We’re all used to the scary things that pop around Halloween time: witches and their soups, skeletons dancing like crazy, black cats sucking milk out of a ghoul’s green ta-ta, Frankensteins being sad then mean etc. etc.
There’s a whole bunch of other scary stuff that happens around Halloween that have never got the “Charlie Brown” treatment that I’d like to highlight before November takes hold and really pisses us off.
Opening a Swiss Army Knife to find all the tools are noodles
Emptying your enemy’s bike tire of air and the air that comes out is blue, making a sound like “juuuuuuuub”
Peeing so long that your chicken fingers burn and all that’s left in the fridge is a jar of old jam that won’t open.
Finding a helium balloon but there’s no one around to enjoy your funny voice saying “I’m a goblin who can’t faaart”
Using a Ouija board to find out if there’s ghosts in your house but all it does is tell you new guitar tunings that don’t even sound very good
Getting rabies right before your parents bring you back some famous sweets from their trip to London.

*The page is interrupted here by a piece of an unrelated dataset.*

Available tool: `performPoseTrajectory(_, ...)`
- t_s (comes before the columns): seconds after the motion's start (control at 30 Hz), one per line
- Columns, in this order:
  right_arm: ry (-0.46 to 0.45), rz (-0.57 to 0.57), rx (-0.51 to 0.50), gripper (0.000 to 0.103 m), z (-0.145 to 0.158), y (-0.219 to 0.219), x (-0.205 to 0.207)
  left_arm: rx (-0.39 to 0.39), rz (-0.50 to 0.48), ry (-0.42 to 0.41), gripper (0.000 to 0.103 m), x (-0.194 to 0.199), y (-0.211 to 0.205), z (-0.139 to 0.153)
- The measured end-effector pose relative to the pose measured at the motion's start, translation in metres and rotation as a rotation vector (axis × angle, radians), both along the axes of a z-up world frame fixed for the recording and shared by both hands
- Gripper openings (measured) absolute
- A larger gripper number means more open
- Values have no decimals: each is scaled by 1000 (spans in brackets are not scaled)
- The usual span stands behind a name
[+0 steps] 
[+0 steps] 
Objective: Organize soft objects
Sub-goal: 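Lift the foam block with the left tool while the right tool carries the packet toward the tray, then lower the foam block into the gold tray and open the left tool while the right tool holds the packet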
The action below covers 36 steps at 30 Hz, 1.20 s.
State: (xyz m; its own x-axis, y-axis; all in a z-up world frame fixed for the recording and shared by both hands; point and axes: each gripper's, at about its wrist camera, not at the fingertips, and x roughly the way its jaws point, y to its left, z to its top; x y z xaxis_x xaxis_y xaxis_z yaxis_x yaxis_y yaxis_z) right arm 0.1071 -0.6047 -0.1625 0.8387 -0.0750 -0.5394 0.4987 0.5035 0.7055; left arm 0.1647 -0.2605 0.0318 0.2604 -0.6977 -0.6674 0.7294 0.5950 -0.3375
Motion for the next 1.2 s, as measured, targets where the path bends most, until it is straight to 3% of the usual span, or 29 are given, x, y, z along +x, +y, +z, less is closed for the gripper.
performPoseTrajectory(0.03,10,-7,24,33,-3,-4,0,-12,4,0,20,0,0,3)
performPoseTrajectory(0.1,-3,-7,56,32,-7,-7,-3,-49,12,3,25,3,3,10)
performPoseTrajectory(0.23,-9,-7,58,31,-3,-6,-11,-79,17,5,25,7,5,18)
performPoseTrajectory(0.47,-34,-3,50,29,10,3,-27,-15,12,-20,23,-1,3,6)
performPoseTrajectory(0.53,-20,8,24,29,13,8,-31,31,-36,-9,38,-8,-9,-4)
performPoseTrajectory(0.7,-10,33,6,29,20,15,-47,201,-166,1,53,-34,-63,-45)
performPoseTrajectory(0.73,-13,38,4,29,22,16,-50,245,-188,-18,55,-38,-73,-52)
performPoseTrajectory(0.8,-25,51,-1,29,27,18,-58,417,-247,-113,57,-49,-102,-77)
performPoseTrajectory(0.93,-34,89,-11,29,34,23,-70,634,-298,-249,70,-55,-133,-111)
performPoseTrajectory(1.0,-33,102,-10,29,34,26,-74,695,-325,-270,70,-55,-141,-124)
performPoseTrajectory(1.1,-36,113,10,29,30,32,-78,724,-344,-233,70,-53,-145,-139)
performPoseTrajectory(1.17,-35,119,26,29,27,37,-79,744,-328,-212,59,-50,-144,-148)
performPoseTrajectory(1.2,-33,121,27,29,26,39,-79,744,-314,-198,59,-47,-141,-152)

Finding an old deodorant in your backpack but it’s the one that smells like the soap that was always in your grandma’s bathroom
Going to the zoo only to find out they don’t serve good salads at the visitor’s centre then finding out the gorillas eat very good salads with a lettuce you’ve always wanted to try
Looking through old photos and remembering that you used to love making homemade granola bars out of picked snot.
Brewing up a fresh pot of kidney bean coffee and forgetting that you don’t have any sour cream.
Having someone tell you that you look like the child of mustard and relish.
Spending six years building a clock then having your grandkids buy you an iPad
Going to Church and counting 18 shrugs by the Priest during the sermon.
Deciding to finally write your novel then reading your daughter’s diary, which is so funny and good.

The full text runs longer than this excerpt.